To cleanse the AMC pallet, we do a very belated wrap-up of the terrific fourth season of Breaking Bad. Does the Walt/Lily of the Valley math add up? Should Giancarlo Esposito win an Emmy for his S4 performance? And just how badly will shit hit the fan in the remaining 16 episodes? If you think those are just rhetorical questions, boy are you in for a treat upon pressing the little play button down below.
We then make the jump from unparalleled scripted TV drama to the NBA lockout, which is playing out like a horror movie script (with David Stern playing the timeless role of “Man Wielding A Chainshaw”). We break down the owners and players positions, who we think is at fault, and why there is little reason for optimism at this point. Sigh.
Lastly, we bring the show on home with some NFL and fantasy football talk for all of you fake footballers. One of us promises the Chargers will turn it around this week against the undefeated Packers. So take that to the bank and don’t think twice.

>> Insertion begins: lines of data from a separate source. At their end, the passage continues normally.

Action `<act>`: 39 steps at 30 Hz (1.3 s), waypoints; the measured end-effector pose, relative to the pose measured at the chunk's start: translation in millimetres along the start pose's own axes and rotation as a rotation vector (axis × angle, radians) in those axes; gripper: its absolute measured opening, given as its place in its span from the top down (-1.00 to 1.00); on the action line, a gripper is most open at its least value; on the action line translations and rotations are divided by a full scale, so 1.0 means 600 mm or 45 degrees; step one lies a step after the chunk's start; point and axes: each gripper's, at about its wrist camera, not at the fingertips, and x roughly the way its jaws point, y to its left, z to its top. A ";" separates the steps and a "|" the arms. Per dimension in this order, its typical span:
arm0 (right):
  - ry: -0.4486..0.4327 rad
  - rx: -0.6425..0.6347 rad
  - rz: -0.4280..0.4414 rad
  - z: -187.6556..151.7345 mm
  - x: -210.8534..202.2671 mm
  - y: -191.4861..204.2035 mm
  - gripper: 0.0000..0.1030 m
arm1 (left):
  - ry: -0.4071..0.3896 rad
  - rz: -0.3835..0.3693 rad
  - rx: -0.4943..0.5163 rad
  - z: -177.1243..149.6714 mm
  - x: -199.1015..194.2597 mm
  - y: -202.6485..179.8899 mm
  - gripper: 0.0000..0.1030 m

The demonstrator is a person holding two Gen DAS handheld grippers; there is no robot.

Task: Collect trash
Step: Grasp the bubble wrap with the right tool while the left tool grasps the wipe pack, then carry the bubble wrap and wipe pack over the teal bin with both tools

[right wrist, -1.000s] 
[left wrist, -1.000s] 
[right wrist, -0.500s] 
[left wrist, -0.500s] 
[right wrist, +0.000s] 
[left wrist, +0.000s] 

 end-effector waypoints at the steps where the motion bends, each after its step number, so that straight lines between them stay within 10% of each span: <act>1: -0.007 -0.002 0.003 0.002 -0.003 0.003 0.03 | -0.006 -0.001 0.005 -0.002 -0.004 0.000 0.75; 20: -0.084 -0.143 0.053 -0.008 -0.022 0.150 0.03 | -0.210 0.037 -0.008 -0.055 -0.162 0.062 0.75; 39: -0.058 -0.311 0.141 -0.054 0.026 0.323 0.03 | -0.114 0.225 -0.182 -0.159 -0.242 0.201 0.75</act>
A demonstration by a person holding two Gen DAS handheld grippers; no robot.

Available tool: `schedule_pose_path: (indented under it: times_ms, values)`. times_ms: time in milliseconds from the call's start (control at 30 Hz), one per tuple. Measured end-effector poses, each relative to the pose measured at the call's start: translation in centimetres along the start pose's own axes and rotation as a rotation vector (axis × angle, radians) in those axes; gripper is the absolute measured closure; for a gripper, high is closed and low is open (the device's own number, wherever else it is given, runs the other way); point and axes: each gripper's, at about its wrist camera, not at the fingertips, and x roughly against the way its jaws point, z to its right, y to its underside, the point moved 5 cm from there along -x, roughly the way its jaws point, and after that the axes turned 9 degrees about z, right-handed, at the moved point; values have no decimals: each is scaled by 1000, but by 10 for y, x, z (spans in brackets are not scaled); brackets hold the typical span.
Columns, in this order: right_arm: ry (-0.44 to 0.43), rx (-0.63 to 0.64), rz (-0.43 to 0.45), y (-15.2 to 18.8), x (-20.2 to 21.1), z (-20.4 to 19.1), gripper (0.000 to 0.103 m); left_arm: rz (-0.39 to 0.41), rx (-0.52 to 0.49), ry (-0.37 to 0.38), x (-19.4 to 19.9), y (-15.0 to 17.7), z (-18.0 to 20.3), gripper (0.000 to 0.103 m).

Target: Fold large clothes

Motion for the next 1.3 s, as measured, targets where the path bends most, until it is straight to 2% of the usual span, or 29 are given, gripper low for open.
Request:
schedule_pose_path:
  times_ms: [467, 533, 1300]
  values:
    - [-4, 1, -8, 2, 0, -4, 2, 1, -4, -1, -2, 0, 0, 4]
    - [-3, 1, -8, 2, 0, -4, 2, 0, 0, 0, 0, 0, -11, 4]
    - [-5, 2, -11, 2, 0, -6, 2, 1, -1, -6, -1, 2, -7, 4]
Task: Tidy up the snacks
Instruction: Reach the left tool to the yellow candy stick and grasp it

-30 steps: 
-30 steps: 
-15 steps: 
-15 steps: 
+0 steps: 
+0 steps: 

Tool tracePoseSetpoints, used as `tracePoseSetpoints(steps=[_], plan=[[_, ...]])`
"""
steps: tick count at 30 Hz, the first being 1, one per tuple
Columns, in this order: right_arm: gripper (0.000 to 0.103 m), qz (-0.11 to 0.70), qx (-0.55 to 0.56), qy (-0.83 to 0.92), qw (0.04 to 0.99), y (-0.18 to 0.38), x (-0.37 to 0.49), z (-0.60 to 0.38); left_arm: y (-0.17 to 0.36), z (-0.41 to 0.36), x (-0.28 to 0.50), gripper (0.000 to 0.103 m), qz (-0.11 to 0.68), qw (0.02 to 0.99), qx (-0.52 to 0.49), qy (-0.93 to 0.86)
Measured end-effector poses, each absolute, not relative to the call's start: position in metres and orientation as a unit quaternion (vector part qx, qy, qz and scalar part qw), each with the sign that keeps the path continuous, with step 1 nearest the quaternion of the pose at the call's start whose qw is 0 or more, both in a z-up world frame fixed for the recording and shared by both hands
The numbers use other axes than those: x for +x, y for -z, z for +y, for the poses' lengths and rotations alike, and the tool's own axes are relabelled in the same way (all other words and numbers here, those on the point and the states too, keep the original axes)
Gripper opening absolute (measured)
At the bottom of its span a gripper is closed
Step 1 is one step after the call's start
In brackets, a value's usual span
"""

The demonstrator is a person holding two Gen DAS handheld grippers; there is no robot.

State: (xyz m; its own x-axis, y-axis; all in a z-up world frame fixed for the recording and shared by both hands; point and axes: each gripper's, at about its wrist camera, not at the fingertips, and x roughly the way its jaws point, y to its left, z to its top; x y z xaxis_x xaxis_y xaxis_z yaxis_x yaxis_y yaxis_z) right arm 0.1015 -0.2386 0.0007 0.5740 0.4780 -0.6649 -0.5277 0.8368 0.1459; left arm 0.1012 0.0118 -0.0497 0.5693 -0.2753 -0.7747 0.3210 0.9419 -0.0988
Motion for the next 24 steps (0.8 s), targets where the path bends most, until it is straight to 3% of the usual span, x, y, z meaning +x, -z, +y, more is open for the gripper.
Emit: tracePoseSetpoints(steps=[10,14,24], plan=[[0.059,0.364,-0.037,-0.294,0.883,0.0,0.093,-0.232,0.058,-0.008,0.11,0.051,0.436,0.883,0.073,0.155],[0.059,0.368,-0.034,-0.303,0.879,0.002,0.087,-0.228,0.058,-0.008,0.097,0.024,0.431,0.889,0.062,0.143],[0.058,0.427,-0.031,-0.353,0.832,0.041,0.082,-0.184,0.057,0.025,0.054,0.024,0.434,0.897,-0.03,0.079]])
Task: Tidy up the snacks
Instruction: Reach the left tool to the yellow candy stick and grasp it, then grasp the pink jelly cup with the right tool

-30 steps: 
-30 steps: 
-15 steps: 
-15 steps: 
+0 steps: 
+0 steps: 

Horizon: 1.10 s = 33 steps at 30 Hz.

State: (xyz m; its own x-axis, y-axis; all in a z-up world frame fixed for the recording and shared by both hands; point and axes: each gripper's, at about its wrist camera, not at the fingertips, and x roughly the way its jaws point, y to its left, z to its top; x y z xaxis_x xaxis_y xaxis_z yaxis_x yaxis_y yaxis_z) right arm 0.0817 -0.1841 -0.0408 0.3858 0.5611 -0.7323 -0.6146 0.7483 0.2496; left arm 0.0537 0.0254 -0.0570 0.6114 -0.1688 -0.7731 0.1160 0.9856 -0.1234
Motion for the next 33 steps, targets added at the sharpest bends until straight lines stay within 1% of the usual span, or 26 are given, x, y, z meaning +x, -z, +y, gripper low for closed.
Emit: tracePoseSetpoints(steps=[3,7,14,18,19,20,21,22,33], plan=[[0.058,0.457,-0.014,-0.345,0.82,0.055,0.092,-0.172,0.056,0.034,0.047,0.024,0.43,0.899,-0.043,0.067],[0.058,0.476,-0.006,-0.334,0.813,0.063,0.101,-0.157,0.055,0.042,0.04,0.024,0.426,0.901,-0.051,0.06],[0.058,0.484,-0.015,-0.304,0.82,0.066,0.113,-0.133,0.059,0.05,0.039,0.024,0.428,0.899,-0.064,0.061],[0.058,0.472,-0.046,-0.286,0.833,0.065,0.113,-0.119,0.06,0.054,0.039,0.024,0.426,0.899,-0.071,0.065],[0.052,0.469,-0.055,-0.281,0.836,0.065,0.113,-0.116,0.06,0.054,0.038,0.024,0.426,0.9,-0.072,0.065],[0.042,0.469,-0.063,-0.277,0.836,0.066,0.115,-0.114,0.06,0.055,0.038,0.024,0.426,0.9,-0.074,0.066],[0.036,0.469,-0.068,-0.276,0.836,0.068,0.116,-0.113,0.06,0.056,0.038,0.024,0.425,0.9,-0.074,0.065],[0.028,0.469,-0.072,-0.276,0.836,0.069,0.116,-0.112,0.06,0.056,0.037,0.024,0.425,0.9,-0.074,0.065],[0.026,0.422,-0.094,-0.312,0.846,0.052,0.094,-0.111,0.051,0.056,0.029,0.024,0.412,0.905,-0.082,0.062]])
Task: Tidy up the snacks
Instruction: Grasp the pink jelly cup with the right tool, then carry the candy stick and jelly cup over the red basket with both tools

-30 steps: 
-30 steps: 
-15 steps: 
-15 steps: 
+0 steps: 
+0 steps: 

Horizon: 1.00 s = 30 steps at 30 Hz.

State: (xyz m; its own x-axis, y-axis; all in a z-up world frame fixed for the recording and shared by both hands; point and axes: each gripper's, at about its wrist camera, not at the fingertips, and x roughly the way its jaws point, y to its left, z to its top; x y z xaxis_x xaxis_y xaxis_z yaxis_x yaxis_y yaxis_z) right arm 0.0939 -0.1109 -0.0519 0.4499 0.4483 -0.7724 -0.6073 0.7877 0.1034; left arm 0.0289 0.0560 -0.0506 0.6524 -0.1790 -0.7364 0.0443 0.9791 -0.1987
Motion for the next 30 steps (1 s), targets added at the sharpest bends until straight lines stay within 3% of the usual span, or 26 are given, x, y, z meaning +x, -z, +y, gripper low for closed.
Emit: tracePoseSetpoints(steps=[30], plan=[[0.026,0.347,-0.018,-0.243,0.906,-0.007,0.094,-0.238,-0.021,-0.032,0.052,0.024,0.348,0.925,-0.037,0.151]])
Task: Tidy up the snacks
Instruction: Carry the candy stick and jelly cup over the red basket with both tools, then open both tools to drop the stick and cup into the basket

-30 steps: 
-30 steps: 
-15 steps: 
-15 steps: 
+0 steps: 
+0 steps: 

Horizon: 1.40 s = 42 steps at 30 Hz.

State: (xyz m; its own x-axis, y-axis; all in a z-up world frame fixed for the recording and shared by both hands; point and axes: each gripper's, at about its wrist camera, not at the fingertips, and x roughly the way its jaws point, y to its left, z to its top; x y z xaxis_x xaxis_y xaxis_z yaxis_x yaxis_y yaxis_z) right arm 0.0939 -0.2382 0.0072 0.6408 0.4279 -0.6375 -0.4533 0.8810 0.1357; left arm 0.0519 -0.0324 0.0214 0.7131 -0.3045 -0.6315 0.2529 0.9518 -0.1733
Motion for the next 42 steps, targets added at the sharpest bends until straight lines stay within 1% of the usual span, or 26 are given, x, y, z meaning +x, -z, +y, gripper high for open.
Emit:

Alright, now that the table is set, go ahead and sloppily tuck that napkin into your shirt and dig in to this auditory feast:
Walking Dead: 0:00
Breaking Bad: 0:13
NBA Lockout: 0:27
NFL/Fantasy Football: 0:39
Thanks for listening! If you want to shoot us an e-mail with any show topics you’d like to hear in the future or just to tell us why we are idiots, you can do so at email@example.com. Hear ya later!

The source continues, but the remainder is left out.